Power Purchase Agreements (PPAs) are a key financial instrument for opening up access to renewable electricity for large commercial users - providing certainty for both the consumer and supplier on prices and volumes up to decades in advance. Additionally, PPAs provide hedging for customers with critical processes, such as heavy industry, as well as lock in demand for new renewable power projects at the inception stage.
However, at their core they are highly complex legal agreements that can run into the hundreds of pages and cost hundreds of thousands of pounds in fees to officiate. This makes them attractive only when millions of pounds of energy will change hands, effectively locking out smaller consumers and suppliers from access to renewable power. As the cost of electricity from wind and solar plants tumbles, PPAs are becoming more and more popular for commercial customers that do not necessarily trust the day-ahead market to get the best deals. A critical obstacle to empowering these smaller consumers in transitioning to a fully renewable supply of electricity via a PPA is reaching the volumes of demand needed to make the legal costs viable.

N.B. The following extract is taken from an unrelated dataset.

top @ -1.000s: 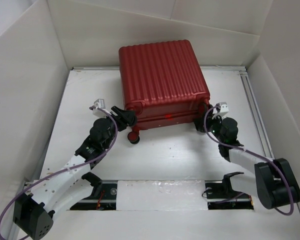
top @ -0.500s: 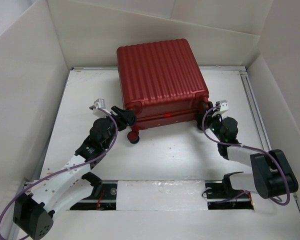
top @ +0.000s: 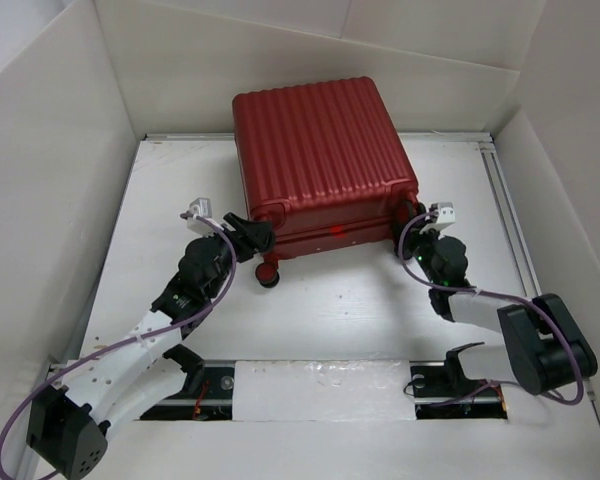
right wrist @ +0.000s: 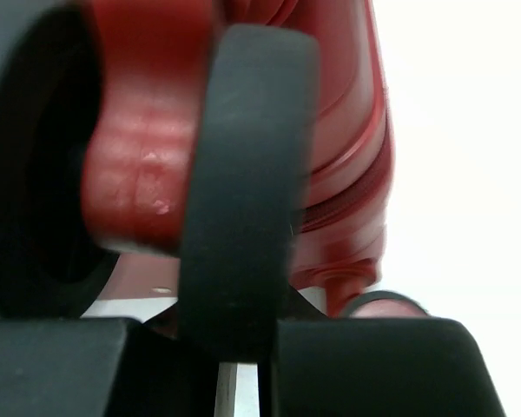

A variety of instruments have been created to try and address this problem, the most promising of which is the aggregated PPA. In this arrangement, a group of smaller consumers band together and agree on a fixed price and set of terms, presenting them to a supplier as if they were a single PPA. Together, their combined demand volume is equivalent to a single large customer. Whilst this is a logical and financially sound approach to overcoming the previous concerns, it opens up a Pandora’s box of fresh challenges - namely, how do we construct an aggregate PPA such that the risk profiles, risk tolerances, legal budgets, and a host of other company preferences can be combined and measured in such a way that the deal is still attractive to the supplier? Smaller consumers also require flexibility, and may not be able to commit to 5-year contracts, let alone 20-year contracts - how can the price and default risk of individual sites be fairly distributed among all parties in an aggregated PPA?
This is the goal of Zeigo, a London-based startup aiming to democratise access to clean energy for corporates committed to decarbonisation. Through data-driven recommendation systems and novel characterisation methods, Zeigo have developed a platform that matches consumers and suppliers at either end of the PPA syndication process - providing transparency and a level playing field for smaller consumers to band together into aggregate groups. To engage the energy data community and help generate novel ideas to tackle these challenges, Zeigo launched the EcoHack 2020 hackathon on the 9th of October 2020, held virtually across the day with four teams from a wide range of backgrounds. Our mission was broad - to devise solutions to break down the barriers between smaller consumers and PPAs.
In our winning solution we developed a brand new method for dynamically pricing power for each constituent member of an aggregated PPA, based on its credit default risk, requested annual demand, and length of contract. The price for existing members of the PPA will never change once they’re in, but dynamically pricing new entrants in this way ensures that the additional risk borne by the aggregate PPA as a whole is marginally allocated to the incoming party. This also ensures that the price and default risk seen by the supplier does not change - this is handled by calculating a dynamic exit cost for each buyer to leave the pool that is a function of the equivalent day-ahead price they would have paid had they satisfied their demand from the market.
For the sample of PPAs provided to us by Zeigo, we created a Monte Carlo simulation of default rates for each of the sites, based on their demand volume and credit rating. From this, we took a number of quantiles and tested which would give the best indicator of individual site default risk. These were then allocated to each site proportional to their demand volume, and used to derive their dynamic and personalised price.
Furthermore, in addition to the default risk we estimated the balancing costs associated with each PPA pool, using production data from existing UK wind farms and example consumption profiles for each demand site. Doing so allowed us to quantify the volume matching cost for each consumer, enabling tailored PPA prices that internalise these externalities. The final prices reflected the capture price that the supplier could have achieved in the wholesale market, the default risk of the buyer, the volume matching cost of the buyer, and an uplift to account for additional risks and Zeigo platform costs. An example pool of resulting prices is illustrated below.
Additionally, we presented a prototype concept for a secondary market that would allow third-party financial institutions to purchase swaps that would effectively exchange one consumer’s PPA arrangements for another’s in a different aggregate PPA, taking a cut of the difference in price between them. This not only introduces liquidity to an otherwise highly illiquid marketplace, but also gives consumers the flexibility to ‘move’ from one PPA to another without bearing any legal costs.
We will be presenting these ideas alongside Zeigo in the near future to the RE100, the largest group of UK companies committed to decarbonisation, and hope to generate some interest in a very exciting but underserved area of renewable energy innovation.